Expectations from a good QSAR tool in
Drug Discovery Applications, December 2008
At every stage of the drug discovery pipeline, the application of QSAR
is evidently beneficial, yet limited in its reliability in its current
state. In this commentary, the various applications of QSAR are
reviewed with respect to the drug discovery stages of compound library
design, virtual screening, and lead optimization. The features
required, performance expectations, and design constraints for an
effective QSAR application vary significantly for each drug discovery
stage, however, there are certain requirements that are common across
all stages as well.
A QSAR software application could comprise of three functionally
distinct modules: (i) ‘Model Building Software
Tools’, (ii) ‘QSAR Models’ and (iii)
‘Model Deployment and Prediction Systems’.
(i)
Model Building Software Tools:
A QSAR model building software toolset is expected to handle common
molecular structure format representations, perform structure
optimizations, compute or import descriptors and property values for
the input compounds, contain a set of machine learning algorithms for
building QSAR Models as well as methods to validate them.
While QSAR modelers use a collection of statistical and computation
chemistry software tools to achieve the above functions, very
sophisticated specialty QSAR modeling software products are now
available. These software products provide a broad selection of
features useful at all stages of model building.

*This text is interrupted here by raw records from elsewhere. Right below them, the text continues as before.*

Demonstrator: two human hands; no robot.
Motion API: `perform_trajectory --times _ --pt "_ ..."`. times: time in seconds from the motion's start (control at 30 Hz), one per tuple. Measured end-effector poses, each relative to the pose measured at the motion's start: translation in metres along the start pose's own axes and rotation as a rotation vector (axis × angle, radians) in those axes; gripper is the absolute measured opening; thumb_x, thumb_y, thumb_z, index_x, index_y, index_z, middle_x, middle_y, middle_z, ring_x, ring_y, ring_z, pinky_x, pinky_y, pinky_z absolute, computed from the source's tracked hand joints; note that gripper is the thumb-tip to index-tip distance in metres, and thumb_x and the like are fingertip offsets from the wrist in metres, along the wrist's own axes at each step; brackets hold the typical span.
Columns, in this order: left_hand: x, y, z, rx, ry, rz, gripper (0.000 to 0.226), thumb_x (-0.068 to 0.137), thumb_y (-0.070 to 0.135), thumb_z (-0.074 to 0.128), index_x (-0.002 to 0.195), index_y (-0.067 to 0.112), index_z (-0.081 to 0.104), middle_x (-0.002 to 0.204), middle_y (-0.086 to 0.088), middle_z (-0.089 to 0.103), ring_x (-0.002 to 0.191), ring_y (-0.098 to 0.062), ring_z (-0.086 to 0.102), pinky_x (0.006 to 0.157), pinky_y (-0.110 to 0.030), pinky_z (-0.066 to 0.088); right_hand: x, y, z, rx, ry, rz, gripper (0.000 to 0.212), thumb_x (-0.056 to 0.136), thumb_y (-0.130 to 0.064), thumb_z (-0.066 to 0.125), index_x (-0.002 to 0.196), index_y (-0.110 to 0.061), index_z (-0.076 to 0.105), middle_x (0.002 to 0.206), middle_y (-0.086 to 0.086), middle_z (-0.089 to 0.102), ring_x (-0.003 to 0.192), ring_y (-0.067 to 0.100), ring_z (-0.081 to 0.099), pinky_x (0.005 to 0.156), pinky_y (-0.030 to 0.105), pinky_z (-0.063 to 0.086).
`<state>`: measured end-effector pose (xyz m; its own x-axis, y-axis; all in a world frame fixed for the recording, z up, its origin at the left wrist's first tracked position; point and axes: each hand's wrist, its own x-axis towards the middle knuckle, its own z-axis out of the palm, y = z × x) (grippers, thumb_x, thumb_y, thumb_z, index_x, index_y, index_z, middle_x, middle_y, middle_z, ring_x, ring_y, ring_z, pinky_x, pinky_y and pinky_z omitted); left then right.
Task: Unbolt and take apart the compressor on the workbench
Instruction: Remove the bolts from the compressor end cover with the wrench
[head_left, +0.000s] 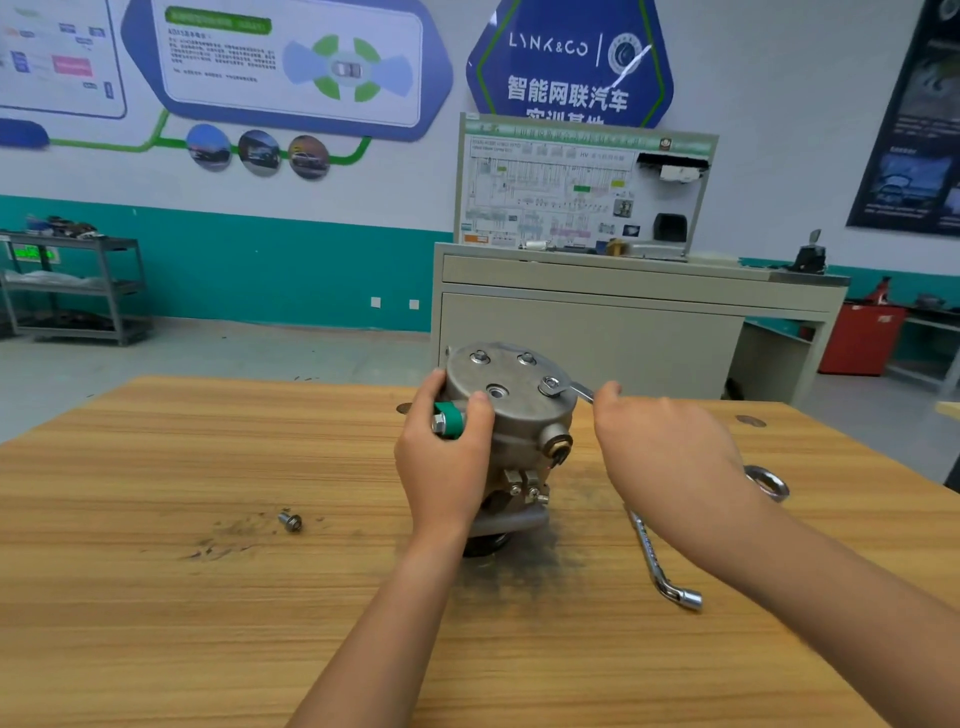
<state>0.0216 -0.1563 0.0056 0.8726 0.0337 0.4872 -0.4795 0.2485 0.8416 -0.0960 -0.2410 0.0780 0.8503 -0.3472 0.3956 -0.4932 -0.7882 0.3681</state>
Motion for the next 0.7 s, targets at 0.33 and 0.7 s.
perform_trajectory --times 0.33,0.7 --pt "0.019 -0.004 -0.018 -0.138 -0.065 -0.093 0.022 0.087 0.012 0.060 0.106 0.024 0.062 0.104 0.007 0.064 0.095 -0.002 0.059 0.078 -0.017 0.050 0.027 0.036 0.049 0.101 0.578 -0.176 0.037 0.088 -0.028 0.042 0.074 -0.006 0.068 0.051 0.006 0.054 0.039 0.021 0.049 0.040 0.025 0.037" --pt "0.032 -0.002 -0.026 -0.173 -0.128 -0.136 0.025 0.086 0.005 0.055 0.095 0.025 0.068 0.087 0.010 0.069 0.075 0.006 0.062 0.062 -0.016 0.048 0.139 0.007 0.031 0.119 0.538 -0.435 0.028 0.098 -0.014 0.040 0.115 0.001 0.056 0.124 0.021 0.056 0.116 0.033 0.053 0.097 0.044 0.036"
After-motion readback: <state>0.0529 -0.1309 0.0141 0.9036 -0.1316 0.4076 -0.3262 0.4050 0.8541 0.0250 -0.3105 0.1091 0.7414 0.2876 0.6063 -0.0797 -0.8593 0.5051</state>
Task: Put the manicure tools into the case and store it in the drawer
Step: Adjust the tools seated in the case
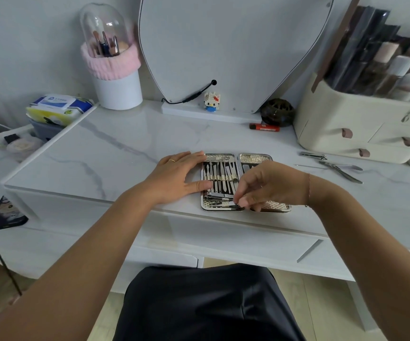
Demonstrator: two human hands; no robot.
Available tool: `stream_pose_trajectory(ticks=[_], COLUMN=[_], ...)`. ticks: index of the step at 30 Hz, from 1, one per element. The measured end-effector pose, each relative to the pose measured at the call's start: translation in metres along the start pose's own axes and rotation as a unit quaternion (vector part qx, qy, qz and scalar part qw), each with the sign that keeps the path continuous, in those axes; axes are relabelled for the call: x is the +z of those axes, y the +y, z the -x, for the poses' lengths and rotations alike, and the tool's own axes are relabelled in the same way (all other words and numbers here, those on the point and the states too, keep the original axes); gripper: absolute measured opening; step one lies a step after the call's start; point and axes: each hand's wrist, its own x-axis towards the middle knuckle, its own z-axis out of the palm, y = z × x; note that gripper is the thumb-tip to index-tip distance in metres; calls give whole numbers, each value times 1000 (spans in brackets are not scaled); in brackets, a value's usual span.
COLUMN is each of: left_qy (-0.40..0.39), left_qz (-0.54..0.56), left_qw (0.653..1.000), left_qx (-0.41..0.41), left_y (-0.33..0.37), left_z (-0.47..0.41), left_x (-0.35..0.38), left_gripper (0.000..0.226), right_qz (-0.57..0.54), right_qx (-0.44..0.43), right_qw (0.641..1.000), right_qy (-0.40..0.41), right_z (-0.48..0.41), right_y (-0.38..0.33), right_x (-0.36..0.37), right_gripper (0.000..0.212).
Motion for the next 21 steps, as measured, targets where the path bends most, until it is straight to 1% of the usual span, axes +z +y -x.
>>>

With the
implementation of current best practices, intelligent wizards and
guided modeling workflows these products enable modelers of all skill
levels to build good models of their data. Building the best models of
any data is possible only by running the data through a wide range of
statistical methods and model building algorithms over a wide range of
parameter sets, as well as a variety of methods to validate the models
and assess their robustness over intended ranges. Further, QSAR
modeling software provides a rich interactive graphical interface for
visual examination of data and results at all stages.
(ii)
QSAR Models:
QSAR models can be categorized in a few ways. Depending on the type of
end-point they are meant to predict, models can be activity, ADME, or
toxicity models. Models are either global or local; local models are
designed to predict over a small chemical space like a target focused
library, a therapeutic class, or certain range of end point values,
while global models are expected to cover a wider range of chemical
space.
There are several ‘Pre-built’ QSAR models for ADME
and Toxicity predictions available commercially and in the public
domain. Most of the pre-built models available are ‘black
boxes’ with little information about the applicability domain
and the prediction confidence metrics available to the users of the
models. There are some model providers, though, that provide abundant
information about the models, such as the training compounds, range and
distribution of end-point values used, the descriptor features used in
building the model, the algorithms and parameter settings employed, and
so on. When the training data set is packaged with the pre-built
models, it allows modelers to “localize” or
“globalize” them by sub-setting or adding new or
in-house data and retraining these models.
(iii)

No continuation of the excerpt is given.